すると後ろからクスクスと笑い声が聞こえた。姉妹が振り返ると、銀色の髪をした少年が面白そうに笑っている。
「レインなら本当にできそうだな」
「殿下!」
「まあ、アルスラーン殿下」
姉妹が仕える少年王子は晴れ渡る青色の瞳を揺らす。初めての戦に緊張しているのか、表情は少し硬かった。
「殿下、こたびの初陣おめでとうございます」
レイシーが優雅に礼をとり王太子を安心させるように柔らかく微笑む。
「殿下、もしも緊張していらっしゃるのなら手のひらに人という字を書いて飲み込んでみてください。きっと落ち着きますわ」
「なぜ人の字なのだ?」
「戦では大勢の敵と相対します。その時敵の気迫に呑まれないように、という意味が込めてあります。殿下が敵を呑み込んでしまえばよろしいのですわ」
「なるほど、ではやってみよう」
実際にやってみる王太子に姉妹は微笑ましそうに見やる。人を呑み込み瞼を閉じると、アルスラーンは落ち着いたような表情を見せた。

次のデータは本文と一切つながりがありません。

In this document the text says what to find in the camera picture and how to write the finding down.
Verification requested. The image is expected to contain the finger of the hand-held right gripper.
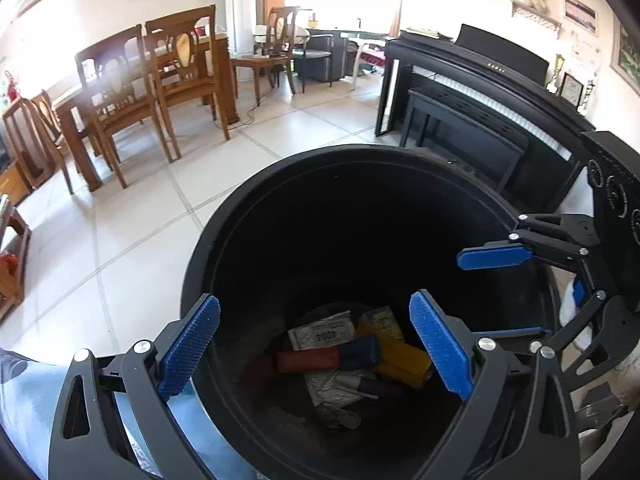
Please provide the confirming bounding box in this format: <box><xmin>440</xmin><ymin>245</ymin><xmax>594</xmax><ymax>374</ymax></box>
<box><xmin>470</xmin><ymin>280</ymin><xmax>640</xmax><ymax>393</ymax></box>
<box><xmin>456</xmin><ymin>214</ymin><xmax>601</xmax><ymax>273</ymax></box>

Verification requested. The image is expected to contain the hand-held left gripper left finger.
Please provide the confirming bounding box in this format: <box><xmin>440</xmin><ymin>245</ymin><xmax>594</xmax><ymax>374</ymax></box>
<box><xmin>47</xmin><ymin>293</ymin><xmax>221</xmax><ymax>480</ymax></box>

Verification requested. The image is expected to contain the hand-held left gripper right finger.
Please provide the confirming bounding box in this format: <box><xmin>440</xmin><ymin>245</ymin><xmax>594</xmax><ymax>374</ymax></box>
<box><xmin>408</xmin><ymin>289</ymin><xmax>582</xmax><ymax>480</ymax></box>

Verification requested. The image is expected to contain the yellow snack packet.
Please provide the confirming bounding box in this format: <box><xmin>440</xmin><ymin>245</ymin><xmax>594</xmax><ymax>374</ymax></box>
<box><xmin>356</xmin><ymin>325</ymin><xmax>433</xmax><ymax>390</ymax></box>

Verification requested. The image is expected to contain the cream carton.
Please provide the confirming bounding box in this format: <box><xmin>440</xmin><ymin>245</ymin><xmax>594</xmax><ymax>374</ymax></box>
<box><xmin>357</xmin><ymin>306</ymin><xmax>405</xmax><ymax>341</ymax></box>

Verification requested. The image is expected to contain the silver wrapper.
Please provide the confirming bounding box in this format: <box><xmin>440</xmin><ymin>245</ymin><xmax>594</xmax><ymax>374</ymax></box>
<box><xmin>305</xmin><ymin>367</ymin><xmax>381</xmax><ymax>429</ymax></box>

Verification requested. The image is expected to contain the red and blue marker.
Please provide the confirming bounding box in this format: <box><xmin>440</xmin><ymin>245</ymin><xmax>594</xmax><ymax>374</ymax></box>
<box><xmin>276</xmin><ymin>334</ymin><xmax>381</xmax><ymax>373</ymax></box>

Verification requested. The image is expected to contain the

「流石私の教師だ、私の知らないことをなんでも知っている」
「もったいないお言葉です。ですが私の知識は全て父と書物から得ているものですわ」
姉妹の父親は今は亡き先の宰相で、先見の明がある天才と言われた人物だった。
その父親の聡明さを受け継いだレイシーは王太子の教育係を任されている。
「殿下、私は王宮で王妃様と共にお帰りをお待ちしております」
「ああ……」
「パルスの神々のご加護が貴方様の頭上に降りますように……。ご武運を祈っております」
遠くから笛の音が鳴る。
アルスラーンとレインが馬に乗ると、邪魔にならないよう後方に下がったレイシーが深くお辞儀をした。
「行ってくる」
晴れ渡る夜空のような瞳が前を見据えて馬を進める。
王太子アルスラーンの初陣を見送りながら、レイシーは亡き父母に祈った。
「お父様、お母様。どうかアルスラーン殿下とお姉様をお守りください」
アルスラーン達の背が見えなくなるまでその場にいたレイシーは祈ることしかできなかった。
まさかこれが最後の対面になるとは知らずに……。
パルス歴三二十年、秋。
アトロパテネの戦いが始まるーー。